In terms of capital structure, today leveraged entities are shunned. They also offer some excellent valuations. Look at Arcelor Mittal (MT) or Rio Tinto (RTP). Both are excellent companies with the ability to generate long term cash flows to service and pay down existing debt levels. Both have the ability to dispose non- core assets, cut costs, capex and dividends to pay down debt. While leveraged companies are shunned by equity investors, the debt investor interest in corporate debt is rising; Arcelor Mittal has already taken advantage of this to change its debt maturity. Both are capable of raising equity to pay down debt and yet being under-valued post dilution – this extreme step (new equity) could be an option if this period of dis-location continues for an additional two years (2009 & 2010). In a future period of inflation, debt embedded in the capital structure can be powerful as the value of debt falls in real terms.
All in all, leveraged entities are valued with risks priced and then some.
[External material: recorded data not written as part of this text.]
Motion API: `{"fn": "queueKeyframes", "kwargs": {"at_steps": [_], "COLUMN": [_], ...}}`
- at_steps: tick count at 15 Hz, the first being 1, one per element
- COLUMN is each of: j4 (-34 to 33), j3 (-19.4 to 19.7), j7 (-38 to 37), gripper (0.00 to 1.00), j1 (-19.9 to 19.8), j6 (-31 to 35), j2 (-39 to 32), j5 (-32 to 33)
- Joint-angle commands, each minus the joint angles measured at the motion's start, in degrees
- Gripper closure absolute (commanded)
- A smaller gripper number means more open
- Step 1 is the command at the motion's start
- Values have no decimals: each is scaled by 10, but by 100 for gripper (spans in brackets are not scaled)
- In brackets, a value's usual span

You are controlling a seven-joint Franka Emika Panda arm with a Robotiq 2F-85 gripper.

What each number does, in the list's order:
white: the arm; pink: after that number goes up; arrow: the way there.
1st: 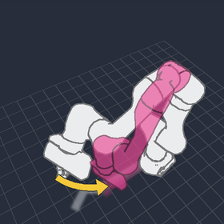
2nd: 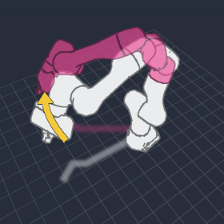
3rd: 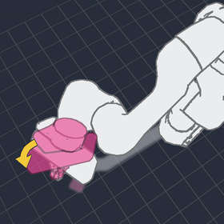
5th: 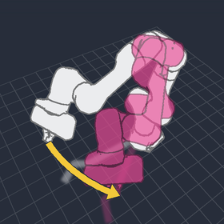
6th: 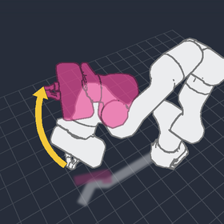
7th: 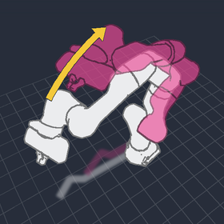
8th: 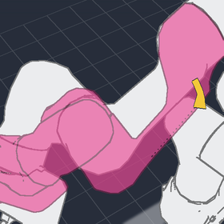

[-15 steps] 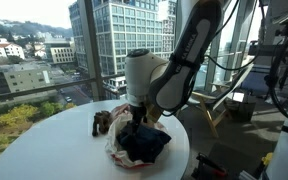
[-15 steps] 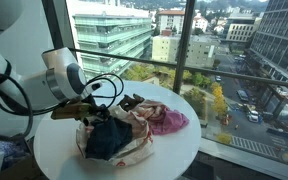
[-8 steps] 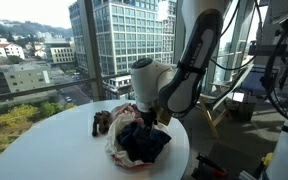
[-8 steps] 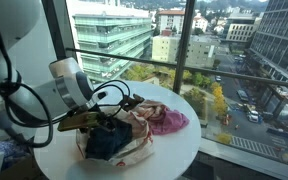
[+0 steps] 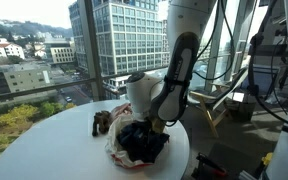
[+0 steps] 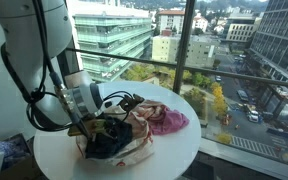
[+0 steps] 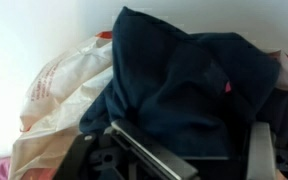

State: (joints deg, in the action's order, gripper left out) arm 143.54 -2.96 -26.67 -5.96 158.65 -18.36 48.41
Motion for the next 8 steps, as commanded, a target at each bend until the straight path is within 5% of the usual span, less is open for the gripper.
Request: {"fn": "queueKeyframes", "kwargs": {"at_steps": [1,8], "j4": [-32,-29], "j3": [-3,-18], "j7": [11,-2], "gripper": [42,95], "j1": [-15,-1], "j6": [13,3], "j2": [-37,20], "j5": [-23,-30]}}
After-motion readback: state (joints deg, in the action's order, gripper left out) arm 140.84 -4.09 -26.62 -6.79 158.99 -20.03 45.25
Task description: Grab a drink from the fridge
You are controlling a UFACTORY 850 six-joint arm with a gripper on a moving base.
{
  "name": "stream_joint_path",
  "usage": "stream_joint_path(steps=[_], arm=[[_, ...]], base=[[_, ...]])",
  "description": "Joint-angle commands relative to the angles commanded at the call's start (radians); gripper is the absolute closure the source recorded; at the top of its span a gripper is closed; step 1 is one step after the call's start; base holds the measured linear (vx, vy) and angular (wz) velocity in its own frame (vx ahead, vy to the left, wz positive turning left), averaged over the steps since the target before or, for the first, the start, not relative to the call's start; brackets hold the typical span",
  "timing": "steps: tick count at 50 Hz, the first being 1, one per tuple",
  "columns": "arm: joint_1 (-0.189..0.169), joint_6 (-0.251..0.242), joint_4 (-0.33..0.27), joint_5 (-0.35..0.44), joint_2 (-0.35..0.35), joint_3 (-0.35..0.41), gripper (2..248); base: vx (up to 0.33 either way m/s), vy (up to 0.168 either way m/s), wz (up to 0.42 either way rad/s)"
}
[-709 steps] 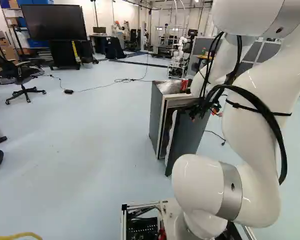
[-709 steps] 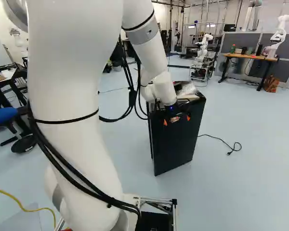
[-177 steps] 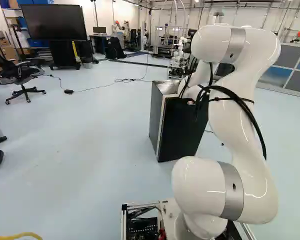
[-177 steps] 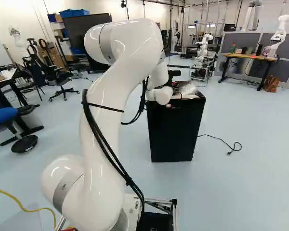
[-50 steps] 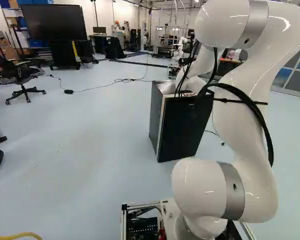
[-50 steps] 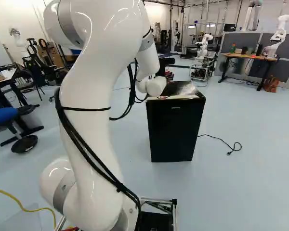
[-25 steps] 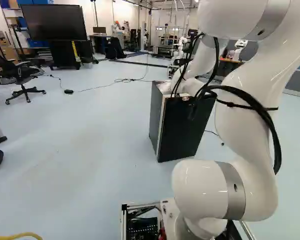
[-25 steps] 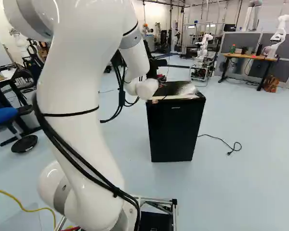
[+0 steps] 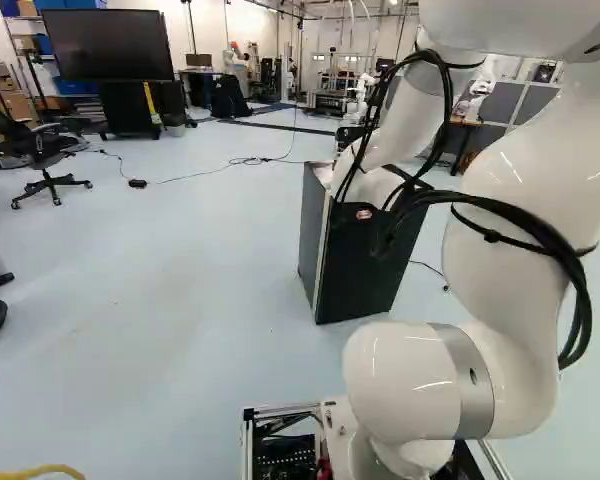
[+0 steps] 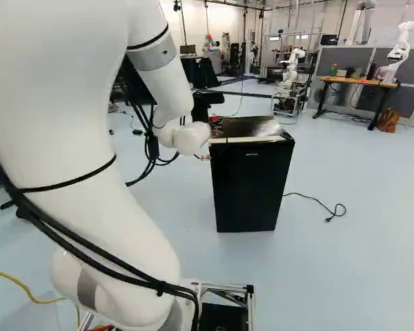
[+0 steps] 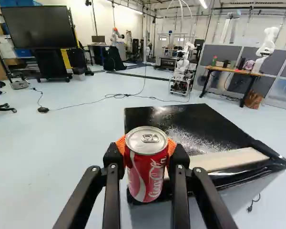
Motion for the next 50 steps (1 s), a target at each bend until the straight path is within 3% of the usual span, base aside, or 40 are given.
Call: stream_joint_path(steps=[20, 50], arm=[[0.059, -0.009, 0.034, -0.011, 0.143, 0.184, 151], [0.119, -0.017, 0.068, -0.023, 0.286, 0.369, 151]], base=[[0.0, 0.0, 0.0], [0.0, 0.0, 0.0]])
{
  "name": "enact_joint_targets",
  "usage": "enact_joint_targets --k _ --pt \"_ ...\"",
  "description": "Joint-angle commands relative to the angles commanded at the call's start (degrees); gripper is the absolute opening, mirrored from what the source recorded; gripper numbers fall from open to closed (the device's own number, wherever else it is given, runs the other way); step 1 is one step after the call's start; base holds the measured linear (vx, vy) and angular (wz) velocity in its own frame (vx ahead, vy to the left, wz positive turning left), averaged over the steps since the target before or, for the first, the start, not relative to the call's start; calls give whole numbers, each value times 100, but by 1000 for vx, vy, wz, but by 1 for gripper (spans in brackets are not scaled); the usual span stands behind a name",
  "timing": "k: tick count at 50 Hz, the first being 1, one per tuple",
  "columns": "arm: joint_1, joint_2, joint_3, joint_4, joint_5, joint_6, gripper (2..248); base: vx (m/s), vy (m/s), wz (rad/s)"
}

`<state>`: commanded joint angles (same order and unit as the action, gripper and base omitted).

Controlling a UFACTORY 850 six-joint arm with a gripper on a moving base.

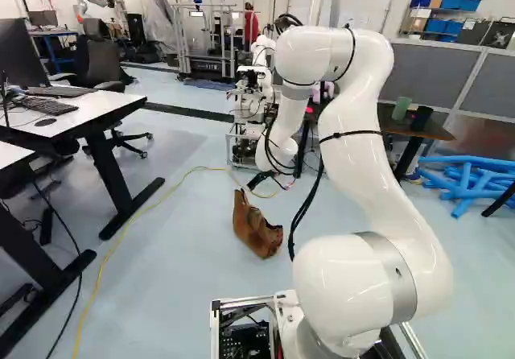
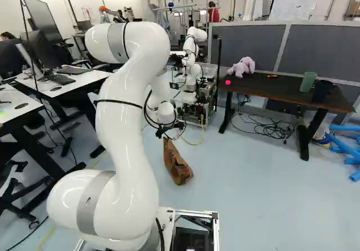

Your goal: Pick up the bag on the ground and place it on the table

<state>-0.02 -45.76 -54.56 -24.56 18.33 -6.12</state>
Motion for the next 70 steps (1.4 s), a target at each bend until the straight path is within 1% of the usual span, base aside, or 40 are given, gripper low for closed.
enact_joint_targets --k 6,13,31,48,70 --pt "0 -126 -75 0 -1 -321 247 0 0 0" --pt "0 -272 -164 0 -1 -440 247 0 0 0" --pt "-1 -651 -406 0 -1 -467 247 0 0 0" --pt "12 -1045 -720 0 -52 -467 247 0 0 0" --pt "120 -1580 -1208 0 -248 -467 247 0 0 0"
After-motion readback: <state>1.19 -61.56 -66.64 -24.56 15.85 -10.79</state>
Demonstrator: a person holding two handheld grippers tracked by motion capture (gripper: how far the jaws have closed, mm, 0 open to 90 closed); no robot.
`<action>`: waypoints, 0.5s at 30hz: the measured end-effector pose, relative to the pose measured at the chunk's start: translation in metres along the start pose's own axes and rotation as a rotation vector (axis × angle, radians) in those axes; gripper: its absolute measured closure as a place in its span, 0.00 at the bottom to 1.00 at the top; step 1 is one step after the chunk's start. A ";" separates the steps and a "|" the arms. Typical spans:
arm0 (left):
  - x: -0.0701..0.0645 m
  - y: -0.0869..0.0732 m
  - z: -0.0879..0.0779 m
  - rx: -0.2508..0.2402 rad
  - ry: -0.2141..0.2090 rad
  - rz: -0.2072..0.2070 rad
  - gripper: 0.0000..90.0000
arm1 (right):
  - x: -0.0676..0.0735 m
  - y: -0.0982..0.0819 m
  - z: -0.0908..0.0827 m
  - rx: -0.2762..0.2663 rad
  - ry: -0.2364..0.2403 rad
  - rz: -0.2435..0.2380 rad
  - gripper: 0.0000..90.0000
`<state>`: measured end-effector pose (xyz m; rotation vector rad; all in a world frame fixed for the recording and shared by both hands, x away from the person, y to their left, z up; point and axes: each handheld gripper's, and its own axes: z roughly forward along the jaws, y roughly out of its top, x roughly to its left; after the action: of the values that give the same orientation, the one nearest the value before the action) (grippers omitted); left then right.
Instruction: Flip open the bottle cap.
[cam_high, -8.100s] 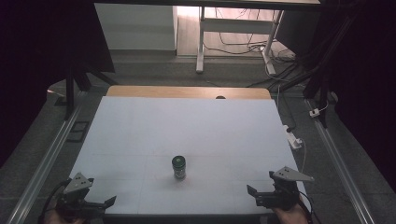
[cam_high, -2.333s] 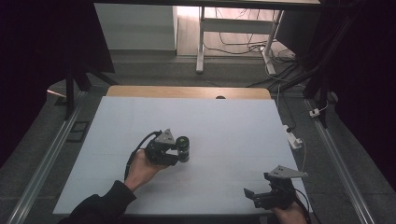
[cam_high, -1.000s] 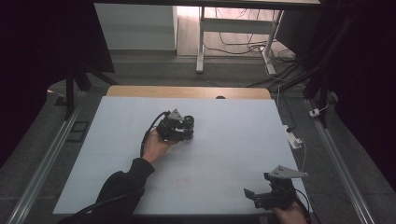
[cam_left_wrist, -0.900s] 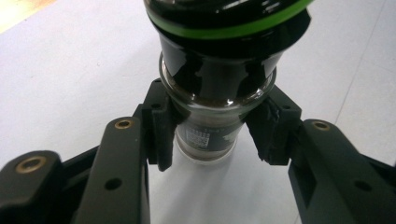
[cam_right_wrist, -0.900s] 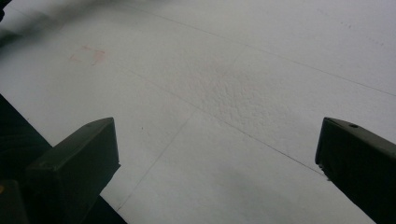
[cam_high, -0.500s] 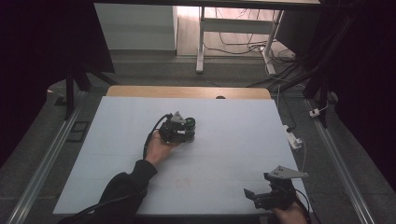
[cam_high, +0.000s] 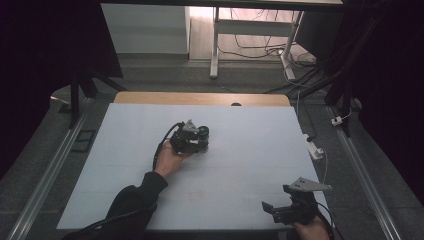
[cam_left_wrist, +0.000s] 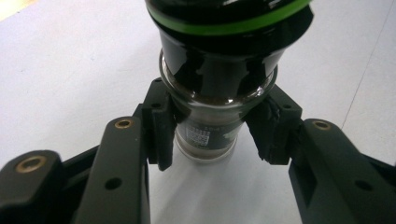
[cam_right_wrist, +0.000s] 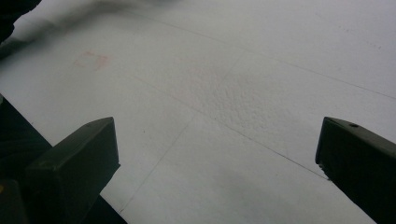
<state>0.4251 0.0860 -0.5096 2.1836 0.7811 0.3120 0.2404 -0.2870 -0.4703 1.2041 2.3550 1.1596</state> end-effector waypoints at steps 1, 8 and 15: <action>0.000 0.000 0.000 0.000 0.000 0.000 0.60 | 0.000 0.000 0.000 -0.006 0.001 0.002 0.00; 0.000 -0.001 0.000 -0.008 0.002 -0.004 0.60 | 0.003 0.007 -0.002 -0.054 0.057 0.031 0.00; 0.000 -0.002 0.000 -0.005 0.002 -0.004 0.60 | 0.012 0.018 0.005 -0.062 0.118 0.025 0.00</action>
<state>0.4239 0.0869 -0.5105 2.1768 0.7851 0.3141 0.2456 -0.2688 -0.4588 1.1783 2.3749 1.3366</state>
Shun the leveraged players if you have a high conviction of deflation going ahead; shun them if you do not see long term cash flows to service and pay down debt, but do not shun them simply because debt is unpopular today – remember that interest in the corporate debt market comes from investors traditionally more conservative compared with equity investors – today interest in corporate debt is rapidly rising - tomorrow it will spread to equity investors.
Disclosure: Author is long RTP, BHP, MT, AAUK, RIO, BP, SLB, NOV, RIG, CAT, DE, SI, INTC, NOK, DELL.